しんとく問答 2

 後藤明生さんは、1989年に近畿大学に勤務するようになって、それ以降大阪に通う
ようになり、大阪にマンションを借りて住むようになったとあります。後藤明生さん
には多くの作品があるのですが、しばらく購入していなかった後藤さんの本を買った
のかであります。
 ひさしぶりに購入したのは「しんとく問答」でありますからして、これは大阪に
移り住んだことをきっかけに書かれた作品であるということと、田村義也さんの
装丁であるということが購入させたのでありましょう。
 

しんとく問答

しんとく問答

購入したのは新刊の時でありますから1995年となります。

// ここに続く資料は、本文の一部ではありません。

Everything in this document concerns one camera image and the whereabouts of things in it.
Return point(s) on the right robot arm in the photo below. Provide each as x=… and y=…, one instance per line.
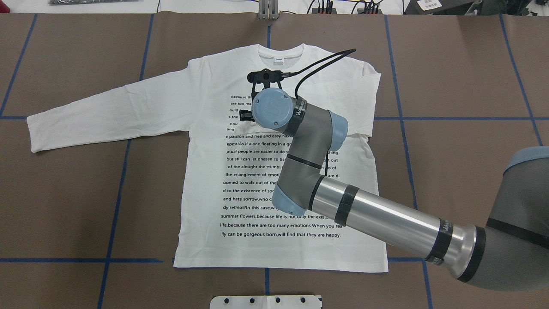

これは阪神淡路の大震災の
年にあたりますが、その頃には後藤さん大阪にお住まいであったはずですが、この
大阪連作集には、地震のことはでてこないようであります。
 この小説を購入した時には、まさか後年になった小生が「大阪が親戚」となって、
後藤さんが描く土地を歩くとは思ってもみませんでした。
「私はとつぜん、一度この駅で下車したことを思いだしました。時刻はやはり午後5時
前後だったと思いますが、そのときは俊徳道探求のためではなく、マンション探しの
ためでした。六年前のことです。大学からの帰り途、電車の窓から見えたマンションを
目当てに降りていってみると、分譲マンションにつき賃貸はしないということで、
諦めました。・・・・
 もしあのマンションが分譲でなく賃貸マンションだったとしたら、あるいは六年前
から私は俊徳道の住人になっていたのかもしれません。」(「贋俊徳道名所図絵」)
 この時に、後藤さんが俊徳道駅の周辺で住まいを決めましたら、当方がなじむこと
になった道筋とは重ならないことになったのですが。